In order to overcome those fundamental educational disparities, local school autonomy must rest with the community. Education must continue to be free. It must start in the mother’s womb, and be reinforced in households. Education must be considered as the lifeblood of a people. It can light up the darkest most desolate places of our lives. Education is one of the most potent weapons that can be used against an oppressor. Education can pull one out of poverty and lead to economic prominence. Education can shape one’s worldview and deconstruct ignorance. Education is able to create social justice and break down walls of bigotry. Education can fortify a family and cultivate a community. Education will employ political power if a people seek it wholeheartedly.


So, lets send out a mandate.


*We must require elected official leaders to take a litmus test on their involvement, advancement, and improvement of educating people of color.

*We must take preventative measures that ensure our children are fully equip to learn prior to reaching the schoolhouse door.

*We must supplement the school’s curriculum in our households in the area of cultural studies.

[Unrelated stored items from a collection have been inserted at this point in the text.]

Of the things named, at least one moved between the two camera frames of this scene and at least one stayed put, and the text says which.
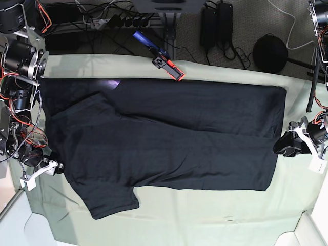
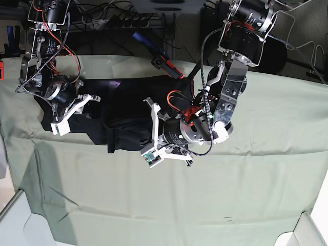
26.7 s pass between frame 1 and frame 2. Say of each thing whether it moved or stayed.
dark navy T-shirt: moved
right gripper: moved
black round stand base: stayed
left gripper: moved
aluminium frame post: stayed
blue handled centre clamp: stayed
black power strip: stayed
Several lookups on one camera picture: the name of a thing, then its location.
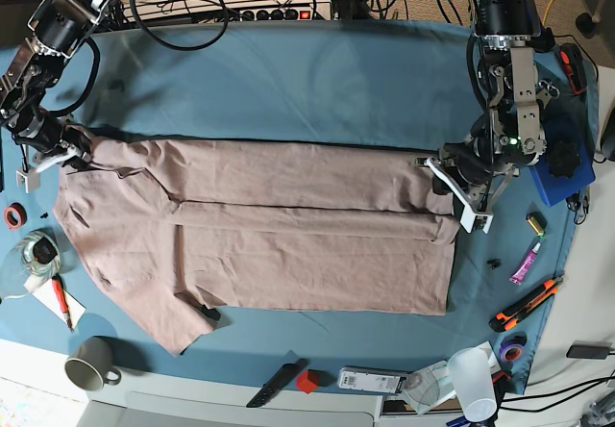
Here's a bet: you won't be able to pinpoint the clear plastic packaging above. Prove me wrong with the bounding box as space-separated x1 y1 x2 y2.
400 361 456 415

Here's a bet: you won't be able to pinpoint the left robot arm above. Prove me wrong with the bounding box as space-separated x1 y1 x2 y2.
426 0 547 233

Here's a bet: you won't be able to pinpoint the white power strip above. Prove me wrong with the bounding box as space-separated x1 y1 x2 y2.
229 7 316 22

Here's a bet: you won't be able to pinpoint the grey ceramic mug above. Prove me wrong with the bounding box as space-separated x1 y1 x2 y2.
64 337 122 391

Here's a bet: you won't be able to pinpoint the blue table cloth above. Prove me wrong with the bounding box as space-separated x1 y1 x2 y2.
1 22 578 386

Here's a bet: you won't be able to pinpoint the white paper note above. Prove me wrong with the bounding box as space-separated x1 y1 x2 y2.
32 280 86 329

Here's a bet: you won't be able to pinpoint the white barcode box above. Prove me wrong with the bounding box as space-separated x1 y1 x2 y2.
337 366 409 394

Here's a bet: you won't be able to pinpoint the red pen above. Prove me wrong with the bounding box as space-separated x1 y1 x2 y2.
51 274 73 332

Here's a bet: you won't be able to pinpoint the small black clip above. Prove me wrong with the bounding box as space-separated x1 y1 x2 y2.
486 258 502 269

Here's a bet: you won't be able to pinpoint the red tape roll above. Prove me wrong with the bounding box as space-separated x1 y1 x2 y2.
3 202 27 230

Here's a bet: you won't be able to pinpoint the black folding knife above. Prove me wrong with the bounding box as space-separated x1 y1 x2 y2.
246 359 308 409

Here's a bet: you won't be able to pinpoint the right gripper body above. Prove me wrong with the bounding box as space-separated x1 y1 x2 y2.
9 113 92 191

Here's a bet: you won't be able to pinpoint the blue box with black knob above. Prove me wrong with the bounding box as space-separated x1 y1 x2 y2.
529 116 595 207

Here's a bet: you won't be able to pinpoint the red black tool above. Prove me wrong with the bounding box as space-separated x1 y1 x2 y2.
558 42 587 95

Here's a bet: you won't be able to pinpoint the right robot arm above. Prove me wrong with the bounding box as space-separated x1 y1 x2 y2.
1 0 117 193

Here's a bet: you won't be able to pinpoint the translucent plastic cup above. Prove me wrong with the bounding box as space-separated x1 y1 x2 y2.
447 347 497 423

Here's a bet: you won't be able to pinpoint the yellow black battery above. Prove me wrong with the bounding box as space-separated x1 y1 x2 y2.
526 212 548 237

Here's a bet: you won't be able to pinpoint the pink T-shirt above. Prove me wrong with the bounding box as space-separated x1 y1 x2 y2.
54 138 459 355

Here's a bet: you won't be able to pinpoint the red cube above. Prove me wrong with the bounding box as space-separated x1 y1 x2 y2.
296 369 319 394

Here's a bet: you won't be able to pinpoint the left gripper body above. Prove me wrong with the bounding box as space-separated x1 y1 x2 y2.
413 140 519 234

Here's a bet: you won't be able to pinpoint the purple tape roll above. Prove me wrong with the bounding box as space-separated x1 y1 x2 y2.
499 335 528 363

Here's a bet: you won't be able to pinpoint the purple glue tube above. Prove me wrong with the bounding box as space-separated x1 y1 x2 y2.
509 241 542 285

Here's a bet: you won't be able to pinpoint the black phone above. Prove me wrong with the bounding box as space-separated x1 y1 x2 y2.
566 342 614 360

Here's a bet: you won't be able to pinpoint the orange utility knife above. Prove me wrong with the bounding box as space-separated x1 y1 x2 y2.
489 276 564 333

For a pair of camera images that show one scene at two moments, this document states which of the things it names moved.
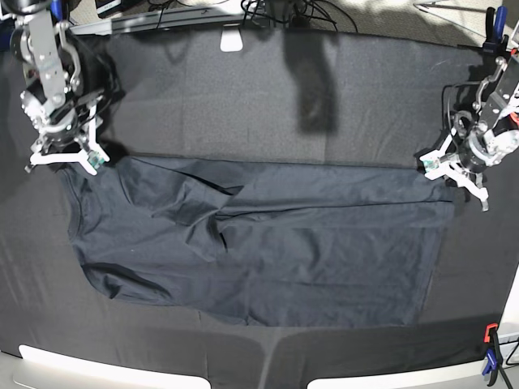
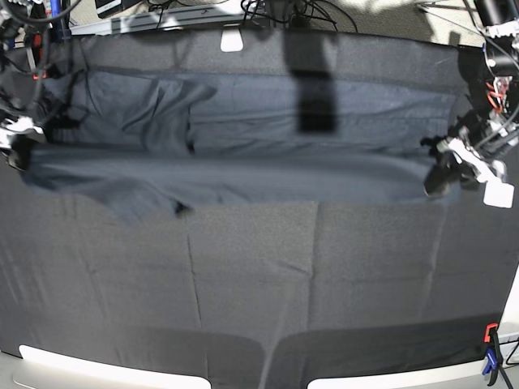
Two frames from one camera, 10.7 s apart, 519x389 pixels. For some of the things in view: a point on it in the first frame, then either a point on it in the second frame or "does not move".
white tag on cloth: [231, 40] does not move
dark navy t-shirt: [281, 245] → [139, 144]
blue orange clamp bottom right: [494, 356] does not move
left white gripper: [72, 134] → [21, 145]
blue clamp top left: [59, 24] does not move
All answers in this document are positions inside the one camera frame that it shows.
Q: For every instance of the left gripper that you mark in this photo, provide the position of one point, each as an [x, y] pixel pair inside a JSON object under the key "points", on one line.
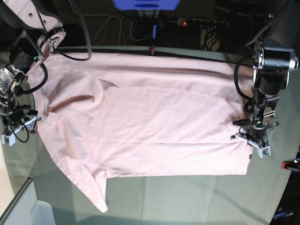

*We must seek out resources that promote literacy.

*We must turn off the television, come off the computer, and open a book.

*We must lobby our elected officials to direct funding to our schools and students.

*We (parents) must be willing to ask for help understanding the curriculum and our children’s homework.

*We must realize that the status of black education is a 400-year long problem and there are no quick fixes or magic bullets.

*We must address our attitudes about education within our families and promote educational advancement.

*We must recognize that grades are not the beginning and ending our destiny. It is simply an indicator of effort.

*We must know that K-12 and post-secondary educational attainment is one of the best things that we may seek; and that our children cannot simply go to college, but must graduate.

*We must create a comprehensive plan to deal with issues surrounding mitigation, preparedness, response, and recovery if a crisis hits our schools (i.e.-fights, bomb, threats, and school shootings).

*We must take ownership and accountability of our schools and their success.

*We must recognize that there is emotional pain and trauma attached to the plight of the undereducated.

*We must get on the committees that write the tests and the curriculum.

*We must become lifelong learners and students of history.

*We must know that we are in a global competition.

*We must recognize that there is a linkage between educational advancement and social mobility.

*We must learn to be entrepreneurs first and other people’s laborers second.

*We must be better stewards of our finances so we can focus our dollars to maintaining our communities.

*We must learn to love and lead in our households, our street corners, our blocks, our neighborhoods, our communities, our cities, our states, and our nation.

*We must seek to be the dream that our forefathers and foremothers wished for, and procreate generations that are the definition of excellence.


We are more than able to overcome the crisis in black education. It is a race that must be won. We will have to pace ourselves in order to stay the course. We will get tired. We may even lose some runners. We have to plan our race and train. We will have to outperform sprinters that have lapped us for centuries. We will have to position ourselves with runners that share our goal and are willing to cross the finish line with is. In spite of it all, we will win. We will win. We will win.